Schon vor weit über zehn Jahren kam die Idee auf, diese Entwicklung mit einem neuen innerstädtischen Einkaufszentrum zu stoppen. Mit 25.000 Quadratmeter Verkaufsfläche sollte es vor allem Modemarken in die Bochumer Innenstadt locken und so helfen, die Kaufkraft in der Stadt zu halten. Deutschlands größter Einkaufszentrenbauer, das zur Otto-Gruppe gehörende Immobilienunternehmen ECE, präsentierte sich damals als Retter der bedrängten Bochumer Innenstadt. Doch 2014 verlor ECE das Interesse an dem Projekt. Die Zeit der großen Zentren in den Innenstädten war vorbei. ECE zog sich nicht nur aus Bochum zurück, sondern auch aus anderen Städten. Projekte in Velbert und Minden hatte das Unternehmen da schon aufgegeben. Ein Warnsignal, das bei den Planern und der Politik in Bochum nicht ankam. Man suchte und fand mit der Hanseatische Betreuungs- und Beteiligungsgesellschaft (HBB) einen neuen Investor und nach langer Planungs- und einer durch Verzögerungen geprägten Bauzeit soll nun in wenigen Wochen das Husemann-Karree auf der Fläche des ehemaligen Landgerichts am Husemann-Platz eröffnen.

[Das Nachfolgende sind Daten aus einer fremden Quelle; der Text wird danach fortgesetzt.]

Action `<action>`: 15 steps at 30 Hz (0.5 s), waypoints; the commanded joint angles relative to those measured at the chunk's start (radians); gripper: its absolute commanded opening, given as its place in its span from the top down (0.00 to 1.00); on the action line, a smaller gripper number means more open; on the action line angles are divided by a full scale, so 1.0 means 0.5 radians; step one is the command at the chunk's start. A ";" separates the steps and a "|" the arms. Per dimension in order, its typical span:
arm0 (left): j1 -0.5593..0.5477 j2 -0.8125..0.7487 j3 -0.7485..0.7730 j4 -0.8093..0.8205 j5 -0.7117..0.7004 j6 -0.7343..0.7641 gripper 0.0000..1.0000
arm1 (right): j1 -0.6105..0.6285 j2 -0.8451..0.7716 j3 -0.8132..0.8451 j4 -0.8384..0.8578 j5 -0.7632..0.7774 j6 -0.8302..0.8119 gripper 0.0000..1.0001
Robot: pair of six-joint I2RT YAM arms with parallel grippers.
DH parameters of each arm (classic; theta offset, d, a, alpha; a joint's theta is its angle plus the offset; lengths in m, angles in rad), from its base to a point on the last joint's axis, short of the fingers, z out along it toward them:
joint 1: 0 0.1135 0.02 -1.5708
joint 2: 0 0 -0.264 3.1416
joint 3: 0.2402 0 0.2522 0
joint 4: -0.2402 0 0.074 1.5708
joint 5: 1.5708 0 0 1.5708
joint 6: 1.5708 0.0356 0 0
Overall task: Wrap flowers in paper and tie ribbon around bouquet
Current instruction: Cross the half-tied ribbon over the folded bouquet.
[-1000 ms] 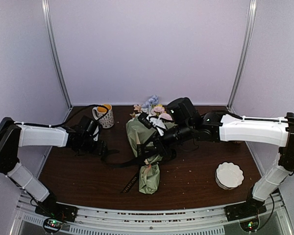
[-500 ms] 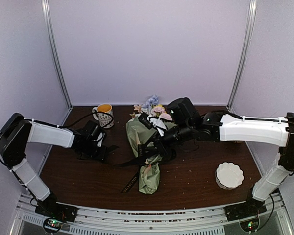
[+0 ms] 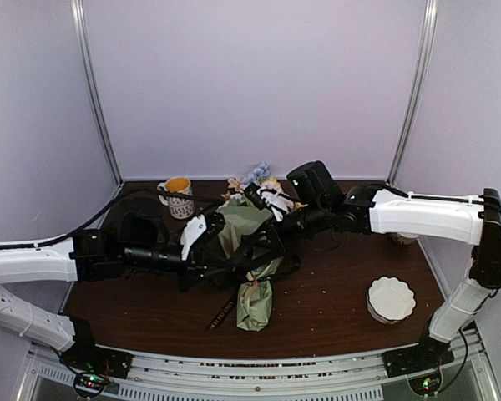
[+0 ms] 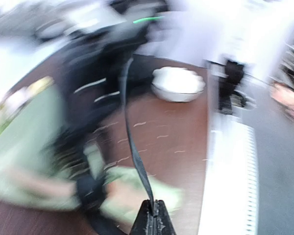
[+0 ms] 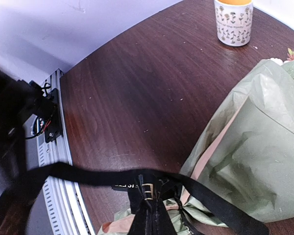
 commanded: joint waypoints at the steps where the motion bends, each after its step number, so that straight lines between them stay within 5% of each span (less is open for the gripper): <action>1: -0.206 0.244 0.351 -0.058 0.387 0.304 1.00 | -0.061 0.053 0.090 0.024 0.047 0.104 1.00; 11: -0.540 1.232 1.493 -0.516 0.663 0.748 1.00 | -0.100 0.026 0.153 -0.072 0.061 0.051 1.00; 15: -0.667 1.527 1.879 -0.580 0.512 0.861 1.00 | -0.101 0.003 0.169 -0.141 0.074 0.011 1.00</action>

Nachdem der eigentlich vorgesehene Ankermieter, der Sportartikelhändler Decathlon, abgesprungen war, präsentierte nun HBB den Discounter Woolworth als Hauptmieter. Die Enttäuschung in der Politik ist groß. Die Ansiedlung von Woolworth in dem einstigen RenommeeProjekt wird fast als Demütigung empfunden. Von dem ursprünglichen Ziel, die Innenstadt durch neue, hippe Modegeschäfte aufzuwerten, ist nicht viel übriggeblieben. Das Woolworth mit seinen Filialen auch an Top-Standorten wie der Zeil in Frankfurt, der Breite Straße in Köln und der Leopoldstraße in München-Schwabing präsent ist, wirkt da wenig tröstlich. Denn in Frankfurt, Köln und München ist Woolworth ein günstiger Anbieter und vielen hochklassigen Einzelhändlern. In Bochum prägt das Unternehmen künftig das Bild der Innenstadt entscheidend mit.

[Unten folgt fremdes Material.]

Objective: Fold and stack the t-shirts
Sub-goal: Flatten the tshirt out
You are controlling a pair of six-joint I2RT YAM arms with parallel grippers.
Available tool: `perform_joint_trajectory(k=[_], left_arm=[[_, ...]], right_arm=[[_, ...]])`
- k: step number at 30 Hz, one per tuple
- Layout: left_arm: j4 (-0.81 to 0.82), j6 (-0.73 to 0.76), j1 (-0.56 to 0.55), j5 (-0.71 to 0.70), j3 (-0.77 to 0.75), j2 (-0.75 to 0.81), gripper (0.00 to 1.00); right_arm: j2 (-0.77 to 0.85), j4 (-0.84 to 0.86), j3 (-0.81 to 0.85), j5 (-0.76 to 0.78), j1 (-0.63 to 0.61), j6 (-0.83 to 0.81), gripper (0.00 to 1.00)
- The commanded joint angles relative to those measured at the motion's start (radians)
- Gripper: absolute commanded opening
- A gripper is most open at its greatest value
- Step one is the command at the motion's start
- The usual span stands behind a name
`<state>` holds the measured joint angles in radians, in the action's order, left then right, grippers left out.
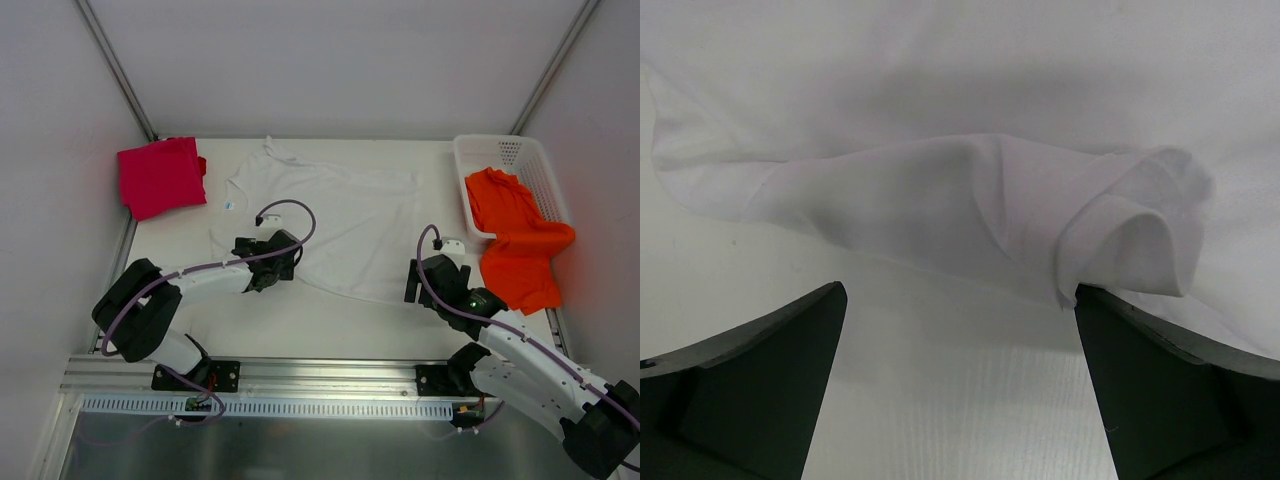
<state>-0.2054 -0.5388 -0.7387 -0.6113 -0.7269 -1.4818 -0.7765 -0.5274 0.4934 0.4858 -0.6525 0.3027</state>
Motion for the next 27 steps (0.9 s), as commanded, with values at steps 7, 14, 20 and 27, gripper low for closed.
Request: perform_joint_trajectory(k=[7, 14, 20, 27], left_arm=[[0.017, -0.052, 0.032, -0.070, -0.039, -0.011, 0.91], [0.017, -0.052, 0.033, -0.064, -0.063, -0.026, 0.69], [0.017, -0.058, 0.033, -0.062, -0.062, -0.035, 0.60], [0.018, -0.066, 0.033, -0.068, -0.062, -0.043, 0.57]], right_arm=[[-0.010, 0.041, -0.010, 0.010, -0.007, -0.005, 0.85], [-0.027, 0.050, -0.010, 0.013, -0.007, -0.008, 0.85], [-0.023, 0.050, -0.013, 0.013, -0.007, -0.007, 0.85], [-0.023, 0.049, -0.015, 0.011, -0.009, -0.008, 0.85]])
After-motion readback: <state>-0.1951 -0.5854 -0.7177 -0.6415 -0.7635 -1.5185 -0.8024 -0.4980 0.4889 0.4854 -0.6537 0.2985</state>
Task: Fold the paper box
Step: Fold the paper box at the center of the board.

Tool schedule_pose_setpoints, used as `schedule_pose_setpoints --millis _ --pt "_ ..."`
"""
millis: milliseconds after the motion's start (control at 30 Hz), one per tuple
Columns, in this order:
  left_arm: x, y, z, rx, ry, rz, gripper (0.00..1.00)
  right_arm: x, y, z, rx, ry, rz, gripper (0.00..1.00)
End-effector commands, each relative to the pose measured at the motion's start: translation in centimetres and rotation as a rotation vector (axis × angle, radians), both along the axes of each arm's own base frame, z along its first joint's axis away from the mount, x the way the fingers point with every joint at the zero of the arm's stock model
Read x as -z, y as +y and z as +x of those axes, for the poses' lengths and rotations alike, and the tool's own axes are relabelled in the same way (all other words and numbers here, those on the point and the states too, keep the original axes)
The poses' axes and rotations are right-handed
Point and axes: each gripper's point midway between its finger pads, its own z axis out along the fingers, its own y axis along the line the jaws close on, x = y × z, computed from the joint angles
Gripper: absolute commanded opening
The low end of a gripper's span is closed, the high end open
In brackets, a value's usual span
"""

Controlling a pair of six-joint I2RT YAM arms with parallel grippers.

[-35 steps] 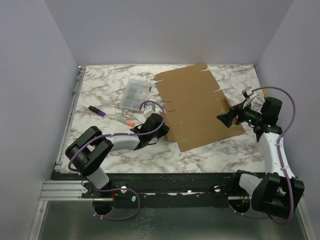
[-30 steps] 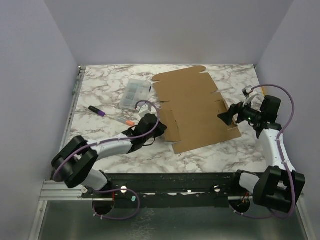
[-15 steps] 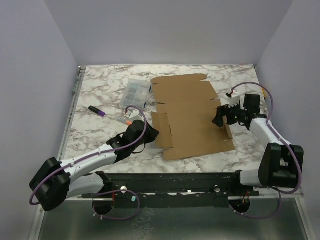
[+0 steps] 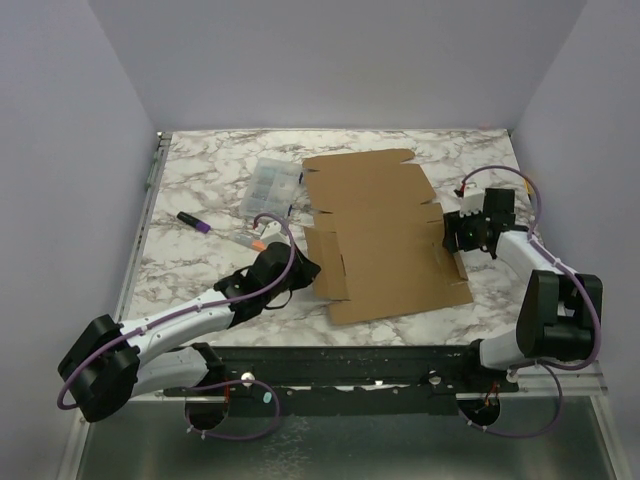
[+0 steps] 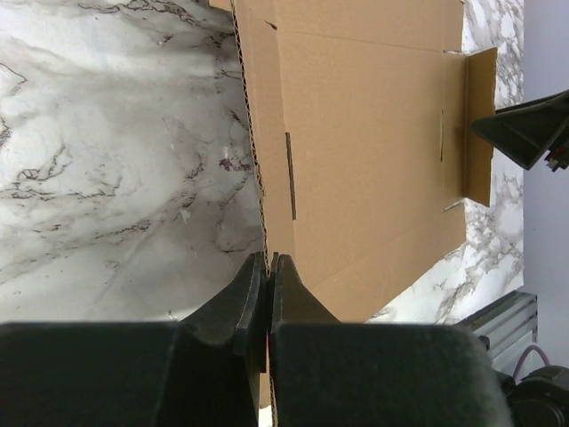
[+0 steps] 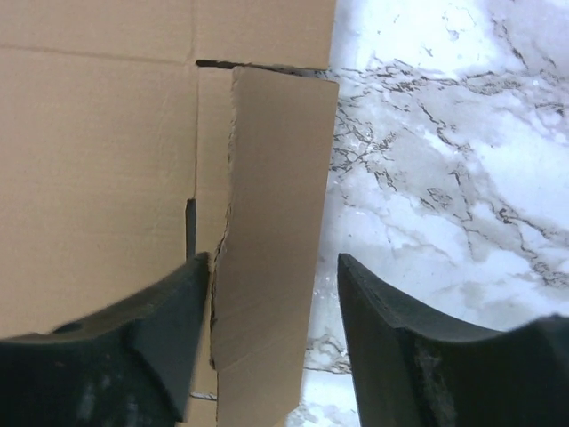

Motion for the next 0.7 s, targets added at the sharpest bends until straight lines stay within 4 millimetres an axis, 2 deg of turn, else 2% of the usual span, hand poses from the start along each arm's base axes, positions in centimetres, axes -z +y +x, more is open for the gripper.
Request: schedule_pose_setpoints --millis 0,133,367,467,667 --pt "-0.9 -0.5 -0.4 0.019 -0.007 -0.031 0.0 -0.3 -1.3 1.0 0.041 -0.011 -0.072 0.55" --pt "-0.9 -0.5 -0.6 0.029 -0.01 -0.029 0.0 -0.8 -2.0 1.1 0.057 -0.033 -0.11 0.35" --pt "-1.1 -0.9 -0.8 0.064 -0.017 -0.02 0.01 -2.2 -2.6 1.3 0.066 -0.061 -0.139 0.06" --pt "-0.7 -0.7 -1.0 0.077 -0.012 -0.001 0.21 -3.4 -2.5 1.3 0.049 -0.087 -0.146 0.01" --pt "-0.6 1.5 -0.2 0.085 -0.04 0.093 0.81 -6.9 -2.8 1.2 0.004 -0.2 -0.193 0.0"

Die Woolworth-Ansiedlung ist dabei nicht mehr als der Wecker, der die Bochumer Planer und Politiker aus ihren Träumen holt. Als Einzelhandelsstandort hat die Innenstadt gegen Dortmund, Essen und den Ruhrpark keine Chance. Sie ist, wie viele andere, zu groß und müsste zurückgebaut werden. Das Wachstum der innerstädtischen Verkaufsflächen, ein Phänomen der Boom-Jahrzehnte nach dem zweiten Weltkrieg, ist vorbei. Seit dem Beginn der Planungen für das heutige Husemann-Karree hat sich die Welt verändert: Amazon steigerte allein in Deutschland seinen Umsatz von 5,2 Milliarden Euro im Jahr 2011 auf 31,9 Milliarden Euro im Jahr 2022. Der Online-Modehändler Zalando machte 2011 einen Umsatz von 500 Millionen Euro. 2021 waren es schon mehr als zehn Milliarden Euro. Das Geld fehlt in den Innenstädten. Die klassischen Händler können mit der Vielfalt des Angebots ihrer Online-Konkurrenten nicht mithalten.

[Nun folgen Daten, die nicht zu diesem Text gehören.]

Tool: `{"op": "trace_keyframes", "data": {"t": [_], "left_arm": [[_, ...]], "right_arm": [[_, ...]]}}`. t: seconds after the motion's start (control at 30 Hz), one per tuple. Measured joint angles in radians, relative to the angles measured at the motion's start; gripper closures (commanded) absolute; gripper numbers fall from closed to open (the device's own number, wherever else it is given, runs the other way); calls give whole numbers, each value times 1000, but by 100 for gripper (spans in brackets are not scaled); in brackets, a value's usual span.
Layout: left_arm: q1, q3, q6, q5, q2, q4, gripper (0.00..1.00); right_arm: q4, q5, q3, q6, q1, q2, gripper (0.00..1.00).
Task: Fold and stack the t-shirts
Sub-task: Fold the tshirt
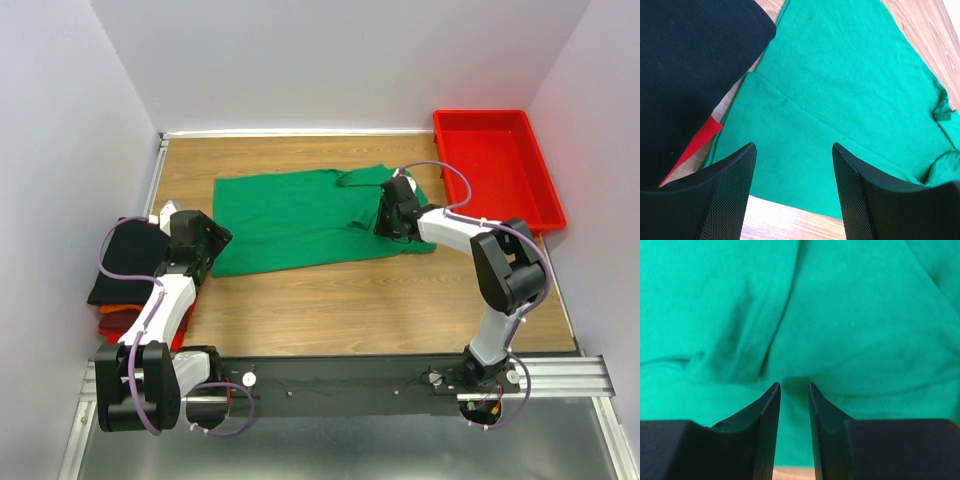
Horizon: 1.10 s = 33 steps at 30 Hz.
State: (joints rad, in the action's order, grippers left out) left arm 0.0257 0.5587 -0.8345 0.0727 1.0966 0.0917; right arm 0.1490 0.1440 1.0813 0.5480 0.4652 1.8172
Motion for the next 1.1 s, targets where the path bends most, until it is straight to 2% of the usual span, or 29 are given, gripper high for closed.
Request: {"op": "trace_keyframes", "data": {"t": [0.67,1.1], "left_arm": [[-2,0,0,-6,5,-1,30],[-2,0,0,-7,13,-1,31]], "right_arm": [[-13,-3,245,-17,3,203,62],[-18,-5,411,-2,3,294,48]]}}
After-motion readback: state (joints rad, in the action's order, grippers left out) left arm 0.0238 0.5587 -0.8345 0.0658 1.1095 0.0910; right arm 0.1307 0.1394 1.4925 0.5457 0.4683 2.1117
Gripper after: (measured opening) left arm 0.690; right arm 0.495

Woolworth behauptet sich auf dem Markt vor allem mit günstigen Eigenmarken und schaffte in den vergangenen Jahren nach mehreren Insolvenzen ein beeindruckendes Wachstum: Die Zahl der Filialen stieg seit 2010 von 158 auf über 600. Jenseits der Top-Innenstädte sind Händler wie Woolworth künftig das Rückgrat des Einzelhandels. Planer und Politiker tun gut daran, das zu akzeptieren. Die Fußgängerzonen werden schrumpfen, das Wohnen wird auch in den Zentren wieder an Bedeutung gewinnen und mehr Gastronomie kann auch nicht schaden. Hier ist Bochum mit dem Kneipenquartier Bermudadreieck allerdings schon sehr gut aufgestellt. Bochum bietet einen Ausblick auf die Zukunft vieler Innenstädte – im Guten wie im Schlechten.